Task details:
Across the entries that follow, how many lines have the word "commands" in them? Give only the number.

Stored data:
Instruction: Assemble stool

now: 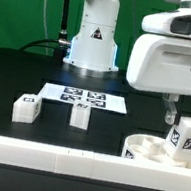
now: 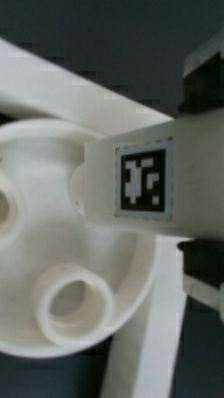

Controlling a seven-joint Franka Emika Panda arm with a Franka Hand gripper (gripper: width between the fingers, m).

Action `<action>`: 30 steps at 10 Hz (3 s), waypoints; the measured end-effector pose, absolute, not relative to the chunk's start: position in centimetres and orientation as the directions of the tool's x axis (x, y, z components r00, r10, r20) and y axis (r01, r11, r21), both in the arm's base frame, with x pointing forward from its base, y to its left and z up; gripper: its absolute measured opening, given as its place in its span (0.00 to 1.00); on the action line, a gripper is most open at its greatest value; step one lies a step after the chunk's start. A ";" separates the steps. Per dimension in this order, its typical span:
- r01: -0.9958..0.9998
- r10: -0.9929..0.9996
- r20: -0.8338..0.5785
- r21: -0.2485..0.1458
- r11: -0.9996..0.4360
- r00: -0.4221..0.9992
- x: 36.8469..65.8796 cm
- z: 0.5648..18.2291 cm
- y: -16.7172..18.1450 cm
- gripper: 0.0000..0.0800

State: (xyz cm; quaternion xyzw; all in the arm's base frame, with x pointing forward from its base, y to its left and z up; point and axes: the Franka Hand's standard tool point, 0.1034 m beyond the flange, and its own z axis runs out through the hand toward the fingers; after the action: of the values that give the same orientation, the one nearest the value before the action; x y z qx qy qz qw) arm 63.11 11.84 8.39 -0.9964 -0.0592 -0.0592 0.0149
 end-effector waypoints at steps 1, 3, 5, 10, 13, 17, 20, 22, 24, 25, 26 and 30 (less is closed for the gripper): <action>0.043 0.038 0.120 -0.038 -0.998 0.992 62.8 8.3 11.9 0.42; -0.176 -0.187 0.130 -0.089 -0.980 0.974 62.7 8.2 11.7 0.42; -0.343 -0.357 0.112 -0.125 -0.931 0.927 62.6 8.2 11.7 0.42; -0.714 -0.727 0.035 -0.162 -0.681 0.686 62.3 8.1 11.9 0.42; -0.878 -0.888 -0.033 -0.169 -0.447 0.458 62.2 8.1 12.1 0.42; -0.983 -0.986 -0.103 -0.144 -0.117 0.133 62.2 8.2 12.3 0.42; -0.986 -0.987 -0.121 -0.144 -0.090 0.108 62.2 8.1 12.4 0.42; -0.976 -0.978 -0.121 -0.158 -0.150 0.170 62.4 9.3 12.5 0.78; -0.954 -0.961 -0.118 -0.201 -0.223 0.249 63.1 11.3 12.6 0.81; -0.935 -0.943 -0.103 -0.203 -0.292 0.317 62.9 11.0 12.6 0.81; -0.907 -0.917 -0.087 -0.208 -0.366 0.390 62.9 10.8 12.6 0.81; -0.632 -0.642 0.009 -0.171 -0.756 0.766 62.7 10.5 13.1 0.81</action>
Offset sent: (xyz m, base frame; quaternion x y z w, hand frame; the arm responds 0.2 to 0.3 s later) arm -0.0136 -0.0004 -0.0069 0.0141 0.0106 0.2059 0.9784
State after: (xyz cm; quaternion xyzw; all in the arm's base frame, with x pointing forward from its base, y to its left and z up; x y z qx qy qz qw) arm 62.65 13.11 10.54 -0.9365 0.3401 -0.0335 0.0791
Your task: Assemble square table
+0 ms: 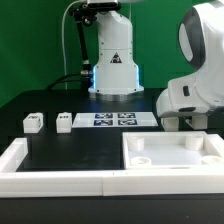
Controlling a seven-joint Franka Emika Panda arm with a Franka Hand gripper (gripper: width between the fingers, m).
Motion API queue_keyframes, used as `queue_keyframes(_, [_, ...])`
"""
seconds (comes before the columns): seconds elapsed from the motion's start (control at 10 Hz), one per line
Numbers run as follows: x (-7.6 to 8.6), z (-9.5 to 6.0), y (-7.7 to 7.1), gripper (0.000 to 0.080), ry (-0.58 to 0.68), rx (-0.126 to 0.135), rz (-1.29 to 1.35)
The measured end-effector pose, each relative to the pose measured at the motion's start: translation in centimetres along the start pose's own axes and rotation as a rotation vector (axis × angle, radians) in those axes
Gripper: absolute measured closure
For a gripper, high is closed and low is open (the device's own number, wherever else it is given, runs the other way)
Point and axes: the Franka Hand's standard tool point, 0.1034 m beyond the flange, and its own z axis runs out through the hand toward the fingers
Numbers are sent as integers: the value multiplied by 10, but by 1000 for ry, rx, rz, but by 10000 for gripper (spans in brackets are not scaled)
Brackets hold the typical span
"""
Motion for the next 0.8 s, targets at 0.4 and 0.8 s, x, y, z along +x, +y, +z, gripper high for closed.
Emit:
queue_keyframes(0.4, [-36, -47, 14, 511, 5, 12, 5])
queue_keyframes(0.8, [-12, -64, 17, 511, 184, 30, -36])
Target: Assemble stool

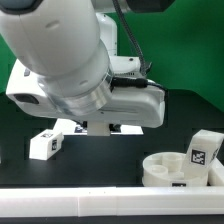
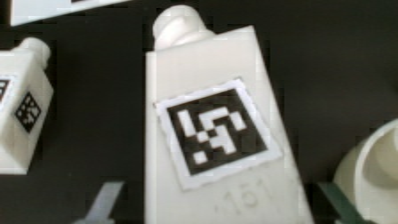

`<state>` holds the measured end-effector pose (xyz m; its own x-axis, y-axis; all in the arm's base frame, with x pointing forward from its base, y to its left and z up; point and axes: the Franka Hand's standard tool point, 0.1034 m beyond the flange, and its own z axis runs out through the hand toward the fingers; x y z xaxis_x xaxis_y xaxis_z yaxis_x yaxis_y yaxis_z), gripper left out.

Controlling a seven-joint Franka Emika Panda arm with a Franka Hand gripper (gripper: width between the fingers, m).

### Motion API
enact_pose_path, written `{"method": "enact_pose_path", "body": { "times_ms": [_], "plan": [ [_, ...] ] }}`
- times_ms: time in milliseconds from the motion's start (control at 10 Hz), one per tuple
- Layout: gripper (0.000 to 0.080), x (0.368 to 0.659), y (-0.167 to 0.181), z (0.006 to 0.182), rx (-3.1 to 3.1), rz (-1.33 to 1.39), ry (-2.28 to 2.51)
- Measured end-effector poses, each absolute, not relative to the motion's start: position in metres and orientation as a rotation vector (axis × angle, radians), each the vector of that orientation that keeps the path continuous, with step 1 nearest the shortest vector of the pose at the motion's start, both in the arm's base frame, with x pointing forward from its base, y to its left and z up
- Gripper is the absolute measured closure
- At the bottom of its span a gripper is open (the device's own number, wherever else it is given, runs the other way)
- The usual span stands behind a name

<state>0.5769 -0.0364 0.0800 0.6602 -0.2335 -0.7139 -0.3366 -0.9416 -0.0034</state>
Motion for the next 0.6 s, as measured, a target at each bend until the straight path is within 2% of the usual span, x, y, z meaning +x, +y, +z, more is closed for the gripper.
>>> {"method": "enact_pose_path", "body": {
  "times_ms": [200, 300, 600],
  "plan": [
    [0.0469, 0.582, -0.038, 0.078, -2.752, 1.111, 0.468],
    [0.0469, 0.597, -0.039, 0.079, -2.801, 0.992, 0.453],
    [0.0469, 0.628, -0.023, 0.105, -2.909, 0.654, 0.449]
  ]
}}
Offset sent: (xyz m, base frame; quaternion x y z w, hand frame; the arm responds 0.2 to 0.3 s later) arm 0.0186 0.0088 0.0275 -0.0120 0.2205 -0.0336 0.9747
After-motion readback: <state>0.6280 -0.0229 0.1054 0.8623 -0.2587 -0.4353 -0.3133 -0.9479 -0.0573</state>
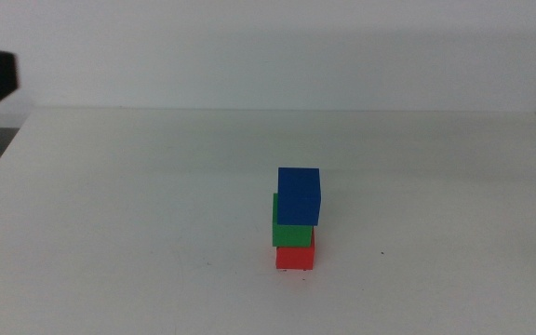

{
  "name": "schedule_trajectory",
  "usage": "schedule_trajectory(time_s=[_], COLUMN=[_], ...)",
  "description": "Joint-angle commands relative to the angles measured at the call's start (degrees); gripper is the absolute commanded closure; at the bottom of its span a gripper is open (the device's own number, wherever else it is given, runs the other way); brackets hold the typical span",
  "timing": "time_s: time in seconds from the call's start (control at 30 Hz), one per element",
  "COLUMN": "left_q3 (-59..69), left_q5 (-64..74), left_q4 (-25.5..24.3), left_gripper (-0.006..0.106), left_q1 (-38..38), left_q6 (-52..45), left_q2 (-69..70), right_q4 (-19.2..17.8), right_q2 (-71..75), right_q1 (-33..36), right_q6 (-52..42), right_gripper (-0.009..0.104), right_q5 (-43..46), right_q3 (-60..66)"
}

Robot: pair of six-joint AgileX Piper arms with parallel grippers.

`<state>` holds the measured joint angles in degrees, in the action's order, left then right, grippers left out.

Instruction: Stack red cubes first, then green, then blue cubes in a specific spot.

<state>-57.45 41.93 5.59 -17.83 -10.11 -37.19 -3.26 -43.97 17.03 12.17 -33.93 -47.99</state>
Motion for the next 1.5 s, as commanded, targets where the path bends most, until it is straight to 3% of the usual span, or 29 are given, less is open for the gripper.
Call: schedule_trajectory(time_s=[0.0, 0.27, 0.57, 0.7, 0.83, 0.93, 1.03, 1.17, 1.47], left_q3=[5.6, 14.2, 14.7, 19.4, 32.3, 43.3, 48.1, 52.3, 57.4], left_q5=[-8.3, -8.8, -8.3, -16.3, -27.9, -29.2, -29.4, -32.3, -32.6], left_q4=[-0.4, -0.5, -0.6, -0.6, -1.7, -1.7, -1.7, -2.6, -2.2], left_gripper=[0.008, 0.008, 0.008, 0.008, 0.008, 0.008, 0.008, 0.008, 0.008], left_q1=[4.7, 13.9, 14.4, 14.4, 14.4, 14.4, 14.4, 14.4, 14.4], left_q6=[0.9, 1.1, 0.9, 0.9, 0.9, 0.9, 0.9, 0.9, 0.9], left_q2=[2.9, 7.9, 8.0, 9.4, 16.2, 23.1, 27.1, 31.1, 37.2], right_q4=[-0.2, -0.2, 0.2, 6.2, 1.2, 0.9, 0.9, 1.9, 2.4], right_q2=[0.3, 0.3, 0.3, 5.7, 16.5, 29.3, 38.6, 44.0, 44.0], right_q1=[-0.5, -0.5, -0.5, -0.5, -3.1, -10.8, -14.9, -16.9, -16.9], right_q6=[0.0, 0.0, 0.0, 0.0, 0.0, 0.0, 0.0, 0.0, 0.0], right_gripper=[0.007, 0.007, 0.007, 0.007, 0.007, 0.007, 0.007, 0.007, 0.007], right_q5=[0.9, 0.9, 1.2, 13.6, 28.1, 27.6, 27.2, 19.1, 23.8], right_q3=[0.3, 0.3, 0.3, 9.0, 24.4, 40.0, 47.7, 48.0, 48.0])
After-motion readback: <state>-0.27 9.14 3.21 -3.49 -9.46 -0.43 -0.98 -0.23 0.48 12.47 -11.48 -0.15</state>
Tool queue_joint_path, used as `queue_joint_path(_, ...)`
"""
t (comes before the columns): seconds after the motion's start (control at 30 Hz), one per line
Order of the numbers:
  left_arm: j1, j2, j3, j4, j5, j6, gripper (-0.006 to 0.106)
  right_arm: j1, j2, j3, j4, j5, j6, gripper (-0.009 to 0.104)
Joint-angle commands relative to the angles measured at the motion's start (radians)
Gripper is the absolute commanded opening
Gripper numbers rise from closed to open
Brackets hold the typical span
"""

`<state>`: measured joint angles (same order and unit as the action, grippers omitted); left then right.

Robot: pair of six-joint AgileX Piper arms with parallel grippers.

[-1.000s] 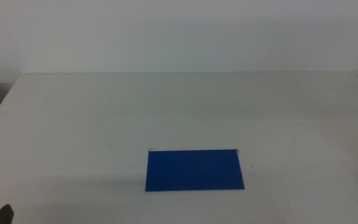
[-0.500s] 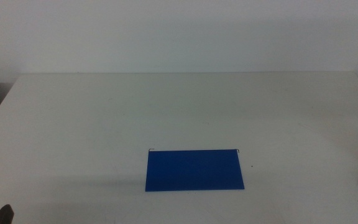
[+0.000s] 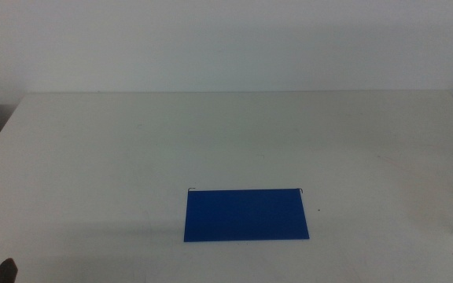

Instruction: Use one arm to grab the shoe from the table and place it on the mat.

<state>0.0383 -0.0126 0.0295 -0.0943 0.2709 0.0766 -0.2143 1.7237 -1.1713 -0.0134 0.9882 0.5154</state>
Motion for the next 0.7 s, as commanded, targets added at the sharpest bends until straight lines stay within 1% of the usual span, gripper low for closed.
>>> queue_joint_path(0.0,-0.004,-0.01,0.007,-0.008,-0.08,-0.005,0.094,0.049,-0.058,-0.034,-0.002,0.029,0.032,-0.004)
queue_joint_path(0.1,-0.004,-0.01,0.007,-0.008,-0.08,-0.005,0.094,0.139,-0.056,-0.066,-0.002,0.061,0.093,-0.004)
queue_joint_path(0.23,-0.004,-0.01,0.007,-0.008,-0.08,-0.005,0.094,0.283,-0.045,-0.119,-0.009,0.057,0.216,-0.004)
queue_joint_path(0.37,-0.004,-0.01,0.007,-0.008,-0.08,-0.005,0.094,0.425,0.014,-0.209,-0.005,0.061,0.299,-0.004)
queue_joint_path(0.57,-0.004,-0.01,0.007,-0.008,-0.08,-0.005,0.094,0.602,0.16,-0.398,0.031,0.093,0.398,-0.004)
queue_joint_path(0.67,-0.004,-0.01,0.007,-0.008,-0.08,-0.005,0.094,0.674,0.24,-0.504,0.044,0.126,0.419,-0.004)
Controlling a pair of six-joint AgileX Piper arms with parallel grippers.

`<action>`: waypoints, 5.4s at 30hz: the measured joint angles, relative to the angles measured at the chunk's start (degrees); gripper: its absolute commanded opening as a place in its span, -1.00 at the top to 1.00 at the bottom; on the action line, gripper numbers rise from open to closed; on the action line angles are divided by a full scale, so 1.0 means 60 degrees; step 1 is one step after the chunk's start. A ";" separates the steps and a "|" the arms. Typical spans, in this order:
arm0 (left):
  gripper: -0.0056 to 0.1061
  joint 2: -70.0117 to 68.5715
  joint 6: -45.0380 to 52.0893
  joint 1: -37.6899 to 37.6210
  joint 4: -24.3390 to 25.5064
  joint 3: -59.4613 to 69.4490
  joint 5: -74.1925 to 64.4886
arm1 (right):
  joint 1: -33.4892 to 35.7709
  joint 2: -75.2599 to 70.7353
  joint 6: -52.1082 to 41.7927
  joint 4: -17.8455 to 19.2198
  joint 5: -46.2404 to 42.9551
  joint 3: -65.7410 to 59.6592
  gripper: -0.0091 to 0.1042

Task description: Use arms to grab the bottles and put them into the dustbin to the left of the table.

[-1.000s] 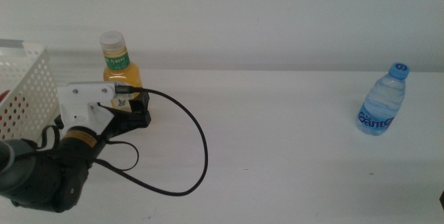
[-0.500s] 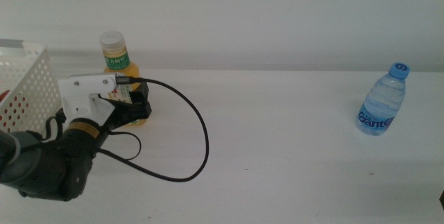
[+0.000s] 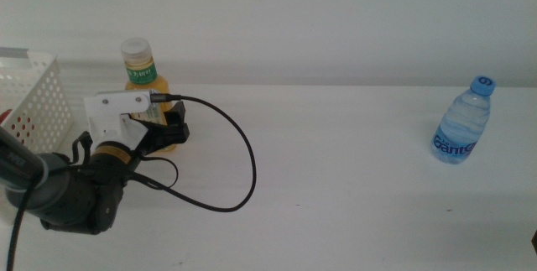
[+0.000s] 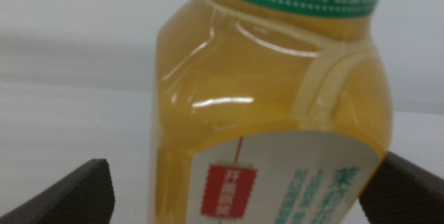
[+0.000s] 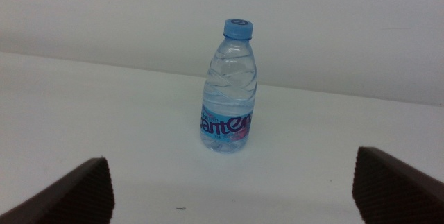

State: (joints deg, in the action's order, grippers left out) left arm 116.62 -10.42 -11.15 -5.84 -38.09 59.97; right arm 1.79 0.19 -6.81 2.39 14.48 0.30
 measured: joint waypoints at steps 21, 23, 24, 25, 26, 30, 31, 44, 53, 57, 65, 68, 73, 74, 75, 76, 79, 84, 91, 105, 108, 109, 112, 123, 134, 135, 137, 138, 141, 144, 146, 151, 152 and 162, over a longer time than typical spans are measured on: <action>-0.78 0.1154 0.0402 0.0000 -0.0036 -0.1257 0.0000 | 0.0000 0.0000 0.0000 0.0000 0.0000 0.0000 -0.78; -0.78 0.1194 0.0537 0.0000 -0.0036 -0.1314 0.0000 | 0.0000 0.0000 0.0000 0.0000 0.0000 0.0000 -0.78; -0.78 0.1200 0.0661 0.0000 -0.0036 -0.1314 0.0000 | 0.0000 0.0000 0.0000 0.0000 0.0000 0.0000 -0.78; -0.78 0.1200 0.0783 0.0000 -0.0036 -0.1329 0.0020 | 0.0000 0.0000 0.0000 0.0000 0.0000 0.0000 -0.78; -0.78 0.1200 0.0855 0.0000 -0.0036 -0.1329 0.0066 | 0.0000 0.0000 0.0000 0.0000 0.0000 0.0000 -0.78; -0.78 0.1200 0.0997 0.0000 -0.0036 -0.1329 0.0149 | 0.0000 0.0000 0.0000 0.0000 0.0000 0.0000 -0.78; -0.78 0.1200 0.0997 0.0000 -0.0036 -0.1329 0.0169 | 0.0000 0.0000 0.0000 0.0000 0.0000 0.0000 -0.78; -0.68 0.1208 0.1247 0.0000 -0.0430 -0.1329 0.0390 | 0.0000 0.0000 0.0000 0.0000 0.0000 0.0000 -0.78; 0.47 0.1569 0.1287 -0.0022 -0.0646 -0.1663 0.0550 | 0.0000 0.0000 0.0000 0.0000 0.0000 0.0000 -0.78; 0.93 0.1591 0.1354 -0.0022 -0.0646 -0.1663 0.0624 | 0.0000 0.0000 0.0000 0.0000 0.0000 0.0000 -0.78; 0.93 0.1034 0.1607 -0.0022 -0.0624 -0.0991 0.0417 | 0.0000 0.0000 0.0000 0.0000 0.0000 0.0000 -0.78; 0.93 0.0335 0.1895 -0.0022 -0.0746 -0.0111 0.0272 | 0.0000 0.0000 0.0000 0.0000 0.0000 0.0000 -0.78; 0.93 -0.1291 0.2198 -0.0022 -0.0893 0.1279 0.0028 | 0.0000 0.0000 0.0000 0.0000 0.0000 0.0000 -0.78; 0.93 -0.1702 0.2217 -0.0022 -0.0893 0.1553 -0.0172 | 0.0000 0.0000 0.0000 0.0000 0.0000 0.0000 -0.78; 0.93 -0.2048 0.2256 -0.0022 -0.0905 0.1801 -0.0441 | 0.0000 0.0000 0.0000 0.0000 0.0000 0.0000 -0.78; 0.93 -0.2493 0.2325 -0.0022 -0.0905 0.2017 -0.0795 | 0.0000 0.0000 0.0000 0.0000 0.0000 0.0000 -0.78; 0.93 -0.3924 0.2725 -0.0022 -0.0976 0.2418 -0.2140 | 0.0000 0.0000 0.0000 0.0000 0.0000 0.0000 -0.78; 0.93 -0.6175 0.3406 -0.0022 -0.1345 0.2499 -0.4514 | 0.0000 0.0000 0.0000 0.0000 0.0000 0.0000 -0.78; 0.93 -0.8506 0.3506 0.0172 -0.1589 0.1876 -0.8776 | 0.0000 0.0000 0.0000 0.0000 0.0000 0.0000 -0.78; 0.93 -0.7338 0.6041 0.2915 -0.1132 -0.3413 -1.8538 | 0.0000 0.0000 0.0000 0.0000 0.0000 0.0000 -0.78; 0.93 -0.6361 0.6955 0.3841 -0.1433 -0.4724 -1.9640 | 0.0000 0.0000 0.0000 0.0000 0.0000 0.0000 -0.78; 0.93 -0.5968 0.7175 0.4151 -0.1513 -0.5107 -1.9916 | 0.0000 0.0000 0.0000 0.0000 0.0000 0.0000 -0.78; 0.93 -0.4822 0.7727 0.4839 -0.1534 -0.6462 -2.0793 | 0.0000 0.0000 0.0000 0.0000 0.0000 0.0000 -0.78; 0.93 -0.1962 0.8881 0.6350 -0.0856 -0.9621 -2.1642 | 0.0000 0.0000 0.0000 0.0000 0.0000 0.0000 -0.78; 0.93 -0.1344 0.8922 0.6797 -0.0652 -0.9618 -2.1774 | 0.0000 0.0000 0.0000 0.0000 0.0000 0.0000 -0.78; 0.93 -0.1308 0.8922 0.6797 -0.0652 -0.9618 -2.1774 | 0.0000 0.0000 0.0000 0.0000 0.0000 0.0000 -0.78; 0.93 -0.1169 0.8922 0.6797 -0.0530 -0.9618 -2.1774 | 0.0000 0.0000 0.0000 0.0000 0.0000 0.0000 -0.78; 0.93 -0.1079 0.8922 0.6797 -0.0464 -0.9618 -2.1774 | 0.0000 0.0000 0.0000 0.0000 0.0000 0.0000 -0.78; 0.93 -0.0893 0.8922 0.6797 -0.0325 -0.9618 -2.1774 | 0.0000 0.0000 0.0000 0.0000 0.0000 0.0000 -0.78; 0.91 -0.0827 0.8922 0.6797 -0.0284 -0.9618 -2.1774 | 0.0000 0.0000 0.0000 0.0000 0.0000 0.0000 -0.78; 0.15 -0.0827 0.8922 0.6797 -0.0247 -0.9618 -2.1774 | 0.0000 0.0000 0.0000 0.0000 0.0000 0.0000 -0.78; -0.78 -0.0895 0.8940 0.6797 -0.0283 -0.9720 -2.1734 | 0.0000 0.0000 0.0000 0.0000 0.0000 0.0000 -0.78; -0.78 -0.0892 0.8871 0.6797 -0.0283 -0.9738 -2.1734 | 0.0000 0.0000 0.0000 0.0000 0.0000 0.0000 -0.78; -0.78 -0.2364 0.7752 0.6288 -0.0363 -0.9736 -2.1671 | 0.0000 0.0000 0.0000 0.0000 -0.0006 0.0000 -0.78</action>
State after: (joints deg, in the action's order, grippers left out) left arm 102.44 36.09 26.57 -8.02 -96.50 -70.05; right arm 1.79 0.19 -6.81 2.39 14.45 0.30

Reply:
2